3. Consider a Prepaid Tuition Plan
These plans lock in tuition costs at current levels, which can be a big benefit considering that college costs are rising every year—usually above the rate of inflation. Today tuition and fees for a private nonprofit four-year college average about $31,000, up 24% from 10 years ago and 66% from 20 years ago, after adjusting for inflation, according to the College Board. The increase is even more dramatic for four-year public institutions because of state funding cuts.
Tuition and fees today average $9,100, up 42% from 10 years ago and more than double the costs 20 years ago, after adjusting for inflation.
There are two types of prepaid tuition plans: state plans that allow state residents to lock in tuition and fees at a state college or university and the Private College 529 Plan offered by the Tuition Plan Consortium and covering 270 private institutions including MIT, Duke and Syracuse University.
Note these caveats: State plans are subject to changing state economics so check if a plan is backed by the full faith and credit of that particular state. If your student decides not to attend a public state institution the plan can usually be converted for use at private and out-of-state institutions, but know the details before investing.
The Private College 529 Plan is also convertible into a traditional 529 plan if your student doesn’t end up attending any of the participating colleges.
4. Understand the Relationship Between College Savings and Financial Aid
Before every academic year families are required to fill out the dreaded FAFSA (Free Application for Federal Student Aid) in order to qualify for financial aid, and you should do this even if you don’t think your student will qualify. Once the form is completed it will calculate the Expected Family Contribution (EFC).
The higher the EFC, the less financial aid available, if any.
Here’s a quick primer:
- 529 Plans owned by a student or by his or her parents are considered assets of the parents, and parents are expected to use 5.64% of those assets to pay for college. Assets in a child’s name like a Coverdell Education Savings Accounts (formerly known as an Education IRA) are assessed at a 20% contribution rate. For example, $10,000 in a 529 plan translates into a $564 contribution but $10,000 in a Coverdell translates into a $2,000 contribution.
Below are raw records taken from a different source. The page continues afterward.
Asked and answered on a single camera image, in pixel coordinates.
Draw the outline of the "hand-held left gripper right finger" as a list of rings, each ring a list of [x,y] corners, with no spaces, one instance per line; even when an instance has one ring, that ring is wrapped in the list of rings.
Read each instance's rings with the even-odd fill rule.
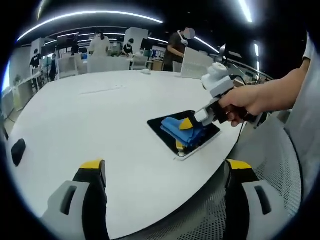
[[[272,240],[290,220],[284,200],[252,167],[227,159],[225,240]]]

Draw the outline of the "person's right hand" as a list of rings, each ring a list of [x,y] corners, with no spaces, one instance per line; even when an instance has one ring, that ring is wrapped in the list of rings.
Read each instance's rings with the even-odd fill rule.
[[[257,116],[263,112],[263,103],[260,98],[262,85],[246,85],[234,88],[224,95],[220,100],[220,106],[226,111],[228,122],[232,127],[237,127],[244,121],[240,118],[237,108],[245,108],[245,110]]]

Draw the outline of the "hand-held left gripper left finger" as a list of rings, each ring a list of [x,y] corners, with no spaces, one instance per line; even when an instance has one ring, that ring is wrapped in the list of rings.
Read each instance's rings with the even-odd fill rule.
[[[41,221],[59,240],[108,240],[106,165],[83,163],[48,199]]]

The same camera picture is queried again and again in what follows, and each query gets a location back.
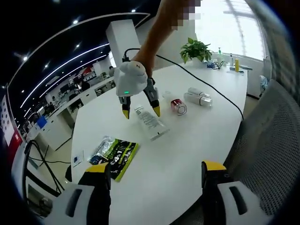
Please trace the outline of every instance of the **window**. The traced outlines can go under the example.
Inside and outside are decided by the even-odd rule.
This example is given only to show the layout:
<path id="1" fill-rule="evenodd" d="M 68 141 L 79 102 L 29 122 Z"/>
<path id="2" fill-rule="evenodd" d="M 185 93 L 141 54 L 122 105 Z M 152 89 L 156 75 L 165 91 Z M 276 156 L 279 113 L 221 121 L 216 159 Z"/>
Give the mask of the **window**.
<path id="1" fill-rule="evenodd" d="M 115 61 L 114 61 L 114 59 L 113 59 L 113 53 L 112 53 L 112 51 L 110 51 L 109 53 L 108 53 L 108 58 L 109 58 L 109 61 L 111 62 L 111 65 L 112 65 L 112 67 L 117 67 L 117 65 L 116 65 L 116 63 L 115 63 Z"/>
<path id="2" fill-rule="evenodd" d="M 195 12 L 197 39 L 223 53 L 245 55 L 262 60 L 265 56 L 263 35 L 258 21 L 244 0 L 204 0 Z"/>

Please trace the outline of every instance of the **ceiling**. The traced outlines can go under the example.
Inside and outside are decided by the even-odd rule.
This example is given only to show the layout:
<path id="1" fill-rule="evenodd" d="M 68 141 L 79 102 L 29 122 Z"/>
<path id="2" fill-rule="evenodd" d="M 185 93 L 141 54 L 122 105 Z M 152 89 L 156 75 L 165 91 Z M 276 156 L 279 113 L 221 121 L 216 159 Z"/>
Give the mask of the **ceiling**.
<path id="1" fill-rule="evenodd" d="M 80 22 L 100 15 L 131 12 L 132 9 L 136 12 L 150 13 L 148 20 L 155 16 L 160 0 L 111 0 L 106 1 L 105 6 L 101 0 L 9 2 L 8 4 L 12 5 L 8 8 L 13 8 L 14 13 L 4 25 L 7 46 L 4 48 L 5 59 L 2 64 L 0 85 L 6 85 L 12 79 L 24 56 L 29 55 L 51 36 L 72 25 L 74 20 Z M 45 86 L 46 83 L 54 76 L 63 76 L 62 72 L 67 74 L 80 64 L 109 53 L 108 45 L 84 54 L 63 66 L 53 73 L 45 84 L 39 86 L 20 109 L 36 85 L 57 67 L 83 52 L 107 44 L 105 31 L 111 21 L 132 19 L 136 25 L 144 17 L 144 15 L 119 15 L 96 19 L 74 26 L 43 45 L 24 63 L 9 86 L 9 98 L 17 120 L 21 123 L 24 111 L 38 104 L 39 96 L 48 88 Z"/>

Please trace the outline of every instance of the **green leaves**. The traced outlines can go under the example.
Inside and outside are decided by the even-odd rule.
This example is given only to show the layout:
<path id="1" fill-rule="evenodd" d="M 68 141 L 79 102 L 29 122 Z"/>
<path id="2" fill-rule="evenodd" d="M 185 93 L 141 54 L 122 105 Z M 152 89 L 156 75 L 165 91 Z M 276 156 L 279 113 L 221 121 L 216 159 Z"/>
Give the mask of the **green leaves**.
<path id="1" fill-rule="evenodd" d="M 183 45 L 180 52 L 181 58 L 184 63 L 188 61 L 188 59 L 197 58 L 200 61 L 206 59 L 207 61 L 211 59 L 211 52 L 207 49 L 208 45 L 205 45 L 203 42 L 198 40 L 193 40 L 190 37 L 187 39 L 188 43 Z"/>

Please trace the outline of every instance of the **white column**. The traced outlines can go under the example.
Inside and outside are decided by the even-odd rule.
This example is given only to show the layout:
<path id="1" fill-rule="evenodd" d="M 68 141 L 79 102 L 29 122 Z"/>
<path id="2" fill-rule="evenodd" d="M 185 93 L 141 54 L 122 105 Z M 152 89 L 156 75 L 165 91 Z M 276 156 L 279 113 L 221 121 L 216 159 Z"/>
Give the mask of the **white column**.
<path id="1" fill-rule="evenodd" d="M 110 23 L 106 36 L 112 50 L 117 67 L 122 63 L 124 52 L 128 48 L 140 48 L 139 39 L 132 20 L 119 20 Z M 137 51 L 129 51 L 127 56 L 132 59 Z"/>

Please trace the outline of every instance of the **small card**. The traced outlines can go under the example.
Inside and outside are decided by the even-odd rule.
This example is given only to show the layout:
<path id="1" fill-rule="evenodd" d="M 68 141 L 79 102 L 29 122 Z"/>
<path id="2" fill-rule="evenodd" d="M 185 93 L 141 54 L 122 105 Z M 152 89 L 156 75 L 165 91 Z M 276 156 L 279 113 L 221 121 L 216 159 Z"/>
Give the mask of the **small card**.
<path id="1" fill-rule="evenodd" d="M 77 166 L 84 160 L 84 152 L 81 151 L 77 156 L 73 158 L 73 167 Z"/>
- FAFSA does not take into account 529 plans owned by a grandparent or a Roth IRA owned by a parent but it will count distributions from those plans once they’re used to help pay for college. The following year those contributions will be considered part of the student’s income and about half will be included in the EFC. With that in mind, these distributions are best used for the last year of college because there won’t be another FAFSA form to be filled out.
- Kantrowitz suggests a parent’s Roth IRA distribution be used soon after graduation to help a college graduate pay down some debt.
5. Keep Track of Changing Laws and Regs
The Higher Education Act, which controls most federal student aid programs, is up for reauthorization this year. Senator Lamar Alexander (R-Tenn.), chairman of the Health, Education, Labor and Pensions (HELP) Committee, will lead the process and has already introduced a bill to simplify the FAFSA form, establish just one grant and one loan program for student aid and restore Pell grants.
Also pending is President Obama’s proposal for a new college ratings system. His proposal for free community college tuition is not expected to go anywhere.
As an example of how important it is to keep track of changes in federal and state laws and regulations regarding college tuition funding, on Feb. 25, the House of Representatives passed a bill (H.R. 529) with wide bipartisan support (by a vote of 401-20). It would allow students to use 529 distributions to pay for computers, software and Internet access while in college. A similar bill-S. 335) has been introduced in the Senate and is now before the Senate Finance Committee.